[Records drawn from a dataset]

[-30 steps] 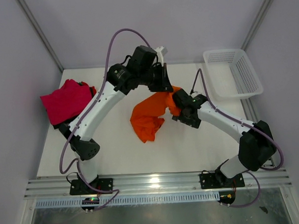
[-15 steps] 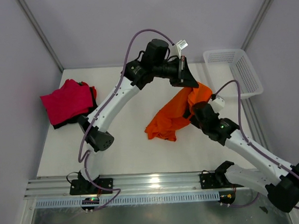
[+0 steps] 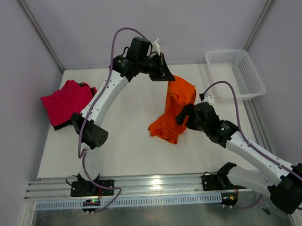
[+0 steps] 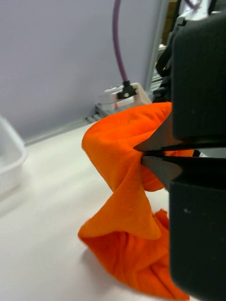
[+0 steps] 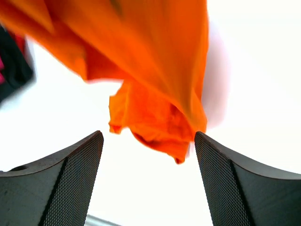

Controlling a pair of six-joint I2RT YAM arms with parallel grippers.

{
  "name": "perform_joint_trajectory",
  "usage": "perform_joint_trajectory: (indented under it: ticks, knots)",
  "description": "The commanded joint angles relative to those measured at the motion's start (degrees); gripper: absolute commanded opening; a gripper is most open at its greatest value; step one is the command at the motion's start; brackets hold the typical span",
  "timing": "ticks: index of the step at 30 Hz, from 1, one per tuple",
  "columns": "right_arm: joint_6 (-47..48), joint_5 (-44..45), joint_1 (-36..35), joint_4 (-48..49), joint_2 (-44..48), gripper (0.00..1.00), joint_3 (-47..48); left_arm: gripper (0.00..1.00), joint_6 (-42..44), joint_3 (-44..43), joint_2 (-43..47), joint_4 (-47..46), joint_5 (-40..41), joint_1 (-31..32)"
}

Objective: Fold and stack the t-shirts
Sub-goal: Flatten out the tshirt

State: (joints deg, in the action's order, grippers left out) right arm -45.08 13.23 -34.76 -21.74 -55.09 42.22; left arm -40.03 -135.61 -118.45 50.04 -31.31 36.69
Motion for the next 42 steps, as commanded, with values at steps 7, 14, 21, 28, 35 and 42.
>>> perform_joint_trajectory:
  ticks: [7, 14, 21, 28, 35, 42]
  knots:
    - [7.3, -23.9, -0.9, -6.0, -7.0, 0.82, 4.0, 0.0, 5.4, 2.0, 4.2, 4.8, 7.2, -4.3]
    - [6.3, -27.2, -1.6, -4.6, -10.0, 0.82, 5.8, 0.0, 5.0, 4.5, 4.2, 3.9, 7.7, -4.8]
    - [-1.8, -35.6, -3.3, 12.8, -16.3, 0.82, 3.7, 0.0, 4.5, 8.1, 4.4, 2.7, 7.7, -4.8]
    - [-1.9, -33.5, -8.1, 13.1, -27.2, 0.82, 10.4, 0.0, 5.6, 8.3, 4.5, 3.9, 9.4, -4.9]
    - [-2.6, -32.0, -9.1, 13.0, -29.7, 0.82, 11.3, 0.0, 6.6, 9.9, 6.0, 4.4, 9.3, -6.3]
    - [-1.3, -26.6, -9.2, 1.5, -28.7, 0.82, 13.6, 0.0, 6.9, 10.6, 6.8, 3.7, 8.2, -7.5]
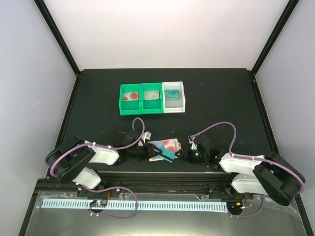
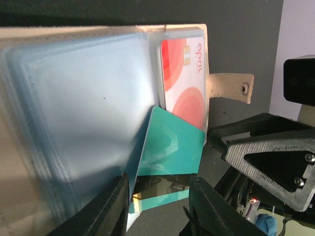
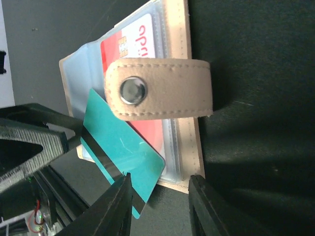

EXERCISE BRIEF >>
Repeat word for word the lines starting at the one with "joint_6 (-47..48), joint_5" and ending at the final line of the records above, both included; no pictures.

TASK RESPONSE >>
  "columns": "right_arm: joint_6 (-47..48), joint_5 (-44..45), joint_1 (-36..35), joint_4 (-48..49), joint_2 (-44..48), gripper (0.00..1.00), joint_3 (-47..48); left_arm: gripper (0.00..1.00), joint_6 (-42..44), joint_3 (-44..43), joint_2 (-43..47), joint_4 (-47..46), joint_5 (-40..41), joint_1 (-31..32)"
}

Objective: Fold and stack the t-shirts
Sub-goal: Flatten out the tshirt

State: (joints deg, in the action's order, grippers left out) right arm -45.08 13.23 -34.76 -21.74 -55.09 42.22; left arm -40.03 -135.61 -118.45 50.04 -31.31 36.69
Motion for the next 42 steps, as commanded, with values at steps 7, 14, 21, 28, 35 and 42.
>>> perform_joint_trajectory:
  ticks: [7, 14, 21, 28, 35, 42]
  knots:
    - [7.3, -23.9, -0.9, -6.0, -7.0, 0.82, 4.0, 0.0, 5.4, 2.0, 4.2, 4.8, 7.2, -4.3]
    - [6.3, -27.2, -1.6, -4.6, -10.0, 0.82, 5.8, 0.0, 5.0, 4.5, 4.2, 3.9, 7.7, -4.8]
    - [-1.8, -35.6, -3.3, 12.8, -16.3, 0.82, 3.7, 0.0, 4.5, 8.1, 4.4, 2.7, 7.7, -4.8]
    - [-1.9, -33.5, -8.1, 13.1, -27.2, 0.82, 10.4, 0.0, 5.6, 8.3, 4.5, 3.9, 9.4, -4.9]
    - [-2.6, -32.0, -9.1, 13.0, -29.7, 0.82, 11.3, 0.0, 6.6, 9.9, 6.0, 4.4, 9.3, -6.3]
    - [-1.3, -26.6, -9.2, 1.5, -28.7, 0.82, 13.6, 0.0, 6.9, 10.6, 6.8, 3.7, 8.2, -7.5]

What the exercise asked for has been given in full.